Pakistan’s Muslim men have a tradition of arranging marriages for their prepubertal daughters to clans they deem worthy. None of the female family members have any say in the matter.

It was through a stroke of great good luck that Grohi’s father (born in the mid-1970’s) received an education, instead of facing a fate of ignorance, poverty, goat-herding and hard manual farmwork as his siblings did. Too, the author won the “world parents lottery” in many ways. Her father refused to agree to marry her off before she was born (!) Her parents provided the same resources and opportunities to her and her sisters, as to her brothers. She attended school and was allowed to do almost anything her male counterparts were allowed to do.

The author was born in the late-1980’s, although when she began to travel internationally, her later-created identity documents were inaccurate by about a year. She became fluent in English and Brahui. During her childhood, her financially struggling, ever-growing family moved around a lot. At first, they lived in multi-generational households in rural villages and later on, upgraded to the cities of Hyderabad and Karachi.

Even so, Grohi’s mother and females in her large extended family were still enslaved in a life of domestic chores, which included feeding their farm animals and making cow-dung patties to be burned in cooking-fires. In other words, in most Pakistani Muslim households, the females were kept barefoot and pregnant.
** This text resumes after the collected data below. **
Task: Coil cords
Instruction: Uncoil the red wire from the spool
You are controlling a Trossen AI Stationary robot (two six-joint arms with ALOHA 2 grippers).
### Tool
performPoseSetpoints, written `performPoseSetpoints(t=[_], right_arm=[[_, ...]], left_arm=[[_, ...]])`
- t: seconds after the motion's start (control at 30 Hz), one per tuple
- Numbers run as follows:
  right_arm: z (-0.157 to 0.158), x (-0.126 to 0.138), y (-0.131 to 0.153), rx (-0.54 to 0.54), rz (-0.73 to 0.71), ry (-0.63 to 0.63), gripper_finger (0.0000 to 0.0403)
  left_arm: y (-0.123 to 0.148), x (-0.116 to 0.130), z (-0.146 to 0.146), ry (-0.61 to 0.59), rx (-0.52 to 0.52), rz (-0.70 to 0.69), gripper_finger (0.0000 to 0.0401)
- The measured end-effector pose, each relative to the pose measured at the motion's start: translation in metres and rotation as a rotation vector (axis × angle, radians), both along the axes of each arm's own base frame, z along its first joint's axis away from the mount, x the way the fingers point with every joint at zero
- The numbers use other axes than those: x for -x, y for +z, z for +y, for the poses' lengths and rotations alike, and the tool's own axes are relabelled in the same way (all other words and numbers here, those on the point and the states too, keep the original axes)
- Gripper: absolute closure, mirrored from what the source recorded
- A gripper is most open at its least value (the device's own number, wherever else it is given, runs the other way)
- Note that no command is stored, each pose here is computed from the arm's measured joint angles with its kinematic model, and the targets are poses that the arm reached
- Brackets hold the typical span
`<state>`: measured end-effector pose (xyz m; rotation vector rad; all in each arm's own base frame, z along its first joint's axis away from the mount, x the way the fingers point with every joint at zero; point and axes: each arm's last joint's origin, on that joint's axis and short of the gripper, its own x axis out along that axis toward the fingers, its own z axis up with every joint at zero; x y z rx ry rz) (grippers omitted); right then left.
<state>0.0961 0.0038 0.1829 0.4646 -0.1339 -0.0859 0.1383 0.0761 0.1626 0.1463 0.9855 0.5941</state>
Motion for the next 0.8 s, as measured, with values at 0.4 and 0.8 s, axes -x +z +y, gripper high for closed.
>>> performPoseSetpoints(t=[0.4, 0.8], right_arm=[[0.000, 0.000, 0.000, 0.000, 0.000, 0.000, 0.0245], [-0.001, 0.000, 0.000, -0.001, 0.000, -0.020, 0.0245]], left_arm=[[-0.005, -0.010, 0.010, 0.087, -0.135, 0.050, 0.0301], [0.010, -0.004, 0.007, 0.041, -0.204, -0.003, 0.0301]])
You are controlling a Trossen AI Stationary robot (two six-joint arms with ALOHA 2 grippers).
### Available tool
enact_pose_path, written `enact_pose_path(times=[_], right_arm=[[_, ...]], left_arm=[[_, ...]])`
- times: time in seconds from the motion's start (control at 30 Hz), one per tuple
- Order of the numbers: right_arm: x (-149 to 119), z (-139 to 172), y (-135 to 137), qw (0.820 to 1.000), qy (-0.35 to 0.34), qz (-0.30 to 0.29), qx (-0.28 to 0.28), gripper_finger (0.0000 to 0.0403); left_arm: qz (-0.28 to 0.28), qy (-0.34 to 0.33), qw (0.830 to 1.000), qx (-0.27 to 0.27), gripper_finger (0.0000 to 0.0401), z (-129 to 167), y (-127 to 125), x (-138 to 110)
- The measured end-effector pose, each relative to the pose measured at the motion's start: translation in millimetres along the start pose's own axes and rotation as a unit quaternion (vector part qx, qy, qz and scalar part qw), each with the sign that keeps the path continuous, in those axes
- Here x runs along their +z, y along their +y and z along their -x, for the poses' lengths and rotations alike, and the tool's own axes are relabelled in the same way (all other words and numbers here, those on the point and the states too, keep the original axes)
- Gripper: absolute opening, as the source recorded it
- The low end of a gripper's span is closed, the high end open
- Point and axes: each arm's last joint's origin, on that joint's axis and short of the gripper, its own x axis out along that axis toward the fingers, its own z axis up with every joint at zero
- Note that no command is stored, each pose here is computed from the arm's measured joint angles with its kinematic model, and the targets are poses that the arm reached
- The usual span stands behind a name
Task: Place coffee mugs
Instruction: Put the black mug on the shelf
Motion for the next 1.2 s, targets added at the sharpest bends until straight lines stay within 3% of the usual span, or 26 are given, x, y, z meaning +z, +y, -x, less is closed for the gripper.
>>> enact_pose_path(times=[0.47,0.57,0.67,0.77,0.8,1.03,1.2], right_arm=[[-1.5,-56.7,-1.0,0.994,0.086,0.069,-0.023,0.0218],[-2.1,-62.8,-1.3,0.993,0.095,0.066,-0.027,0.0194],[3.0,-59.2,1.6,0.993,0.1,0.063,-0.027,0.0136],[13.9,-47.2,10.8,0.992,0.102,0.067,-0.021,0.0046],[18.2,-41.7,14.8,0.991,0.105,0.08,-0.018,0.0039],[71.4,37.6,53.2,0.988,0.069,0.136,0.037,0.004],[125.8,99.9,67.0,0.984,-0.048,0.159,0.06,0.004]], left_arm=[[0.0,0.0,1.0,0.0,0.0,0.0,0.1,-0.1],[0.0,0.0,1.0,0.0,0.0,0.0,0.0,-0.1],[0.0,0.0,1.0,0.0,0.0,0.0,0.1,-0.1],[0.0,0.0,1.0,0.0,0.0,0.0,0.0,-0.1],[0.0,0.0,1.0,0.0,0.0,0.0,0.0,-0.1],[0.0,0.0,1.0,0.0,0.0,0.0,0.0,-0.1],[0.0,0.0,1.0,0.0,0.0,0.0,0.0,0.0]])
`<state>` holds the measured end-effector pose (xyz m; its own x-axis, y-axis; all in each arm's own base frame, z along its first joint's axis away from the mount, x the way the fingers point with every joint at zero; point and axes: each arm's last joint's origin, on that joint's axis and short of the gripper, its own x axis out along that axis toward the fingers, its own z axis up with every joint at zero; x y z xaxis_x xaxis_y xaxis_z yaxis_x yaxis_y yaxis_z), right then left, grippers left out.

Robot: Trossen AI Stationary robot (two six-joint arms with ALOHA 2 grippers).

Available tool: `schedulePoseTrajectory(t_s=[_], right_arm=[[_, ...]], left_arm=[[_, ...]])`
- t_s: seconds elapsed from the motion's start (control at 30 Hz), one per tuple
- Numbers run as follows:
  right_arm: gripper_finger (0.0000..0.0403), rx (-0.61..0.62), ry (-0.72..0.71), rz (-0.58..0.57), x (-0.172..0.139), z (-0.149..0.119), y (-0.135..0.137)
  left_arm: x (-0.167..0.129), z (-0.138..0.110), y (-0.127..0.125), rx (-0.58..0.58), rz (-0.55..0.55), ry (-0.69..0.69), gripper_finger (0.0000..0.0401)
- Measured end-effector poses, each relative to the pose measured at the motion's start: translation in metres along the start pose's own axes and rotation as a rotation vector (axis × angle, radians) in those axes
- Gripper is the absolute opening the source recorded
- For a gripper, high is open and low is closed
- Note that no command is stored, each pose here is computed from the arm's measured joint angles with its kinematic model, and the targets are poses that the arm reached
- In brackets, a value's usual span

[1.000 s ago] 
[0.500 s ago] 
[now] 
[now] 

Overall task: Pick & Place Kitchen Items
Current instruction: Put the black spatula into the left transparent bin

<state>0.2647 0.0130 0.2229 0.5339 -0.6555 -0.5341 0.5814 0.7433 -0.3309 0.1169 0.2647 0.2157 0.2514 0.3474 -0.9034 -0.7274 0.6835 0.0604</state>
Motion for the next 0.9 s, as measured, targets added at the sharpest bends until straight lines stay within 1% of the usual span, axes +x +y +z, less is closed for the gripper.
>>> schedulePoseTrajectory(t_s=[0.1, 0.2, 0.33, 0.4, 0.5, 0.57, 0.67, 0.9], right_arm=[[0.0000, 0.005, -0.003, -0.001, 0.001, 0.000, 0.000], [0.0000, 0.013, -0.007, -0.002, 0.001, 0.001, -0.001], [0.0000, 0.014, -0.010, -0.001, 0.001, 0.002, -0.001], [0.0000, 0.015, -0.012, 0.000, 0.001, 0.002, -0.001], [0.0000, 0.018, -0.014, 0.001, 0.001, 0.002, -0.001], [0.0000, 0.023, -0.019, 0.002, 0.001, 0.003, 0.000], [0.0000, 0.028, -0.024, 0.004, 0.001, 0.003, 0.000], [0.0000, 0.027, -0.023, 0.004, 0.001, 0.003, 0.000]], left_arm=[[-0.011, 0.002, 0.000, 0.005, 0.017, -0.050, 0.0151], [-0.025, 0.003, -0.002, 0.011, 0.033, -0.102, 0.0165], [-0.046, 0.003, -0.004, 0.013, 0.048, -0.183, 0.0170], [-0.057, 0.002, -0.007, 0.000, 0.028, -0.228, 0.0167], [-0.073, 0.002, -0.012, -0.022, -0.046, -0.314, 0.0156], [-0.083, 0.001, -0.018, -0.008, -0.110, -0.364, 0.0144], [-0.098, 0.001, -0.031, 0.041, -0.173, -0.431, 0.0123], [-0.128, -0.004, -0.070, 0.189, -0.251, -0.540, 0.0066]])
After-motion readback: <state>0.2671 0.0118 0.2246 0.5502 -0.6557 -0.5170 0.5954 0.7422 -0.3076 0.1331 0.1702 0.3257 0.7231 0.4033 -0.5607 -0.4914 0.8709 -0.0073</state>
On an even more extreme note, in the single-digit 2000’s (!) the males were allowed to physically abuse their wives (for any reason they rationalized, or none at all), and allowed to kill a female who brought shame to the family through misbehavior such as eloping. The latter situation occurs about a thousand times a year in Pakistan. Gossiping is the number one activity in rural-village communities, so everyone was under pressure to conform to the elder males’ rules.

The author realized that religion, caste or tradition had nothing to do with how such a punishment was justified. The elders were simply alpha males with hubris syndrome who were insecure, or enraged at the disobedience of their daughters. Grohi tried to change that. She founded a non-profit organization that empowered females by spurring discussions in Pakistan and internationally regarding gender equality. After much trauma, she was forced to switch to a less confrontational approach– by apologizing to the males, and convincing them:

  • that physically harming females was dishonorable;
  • that allowing female family members to work outside the home would financially help the household (and for that, they might need education), and
  • that the points above were their idea.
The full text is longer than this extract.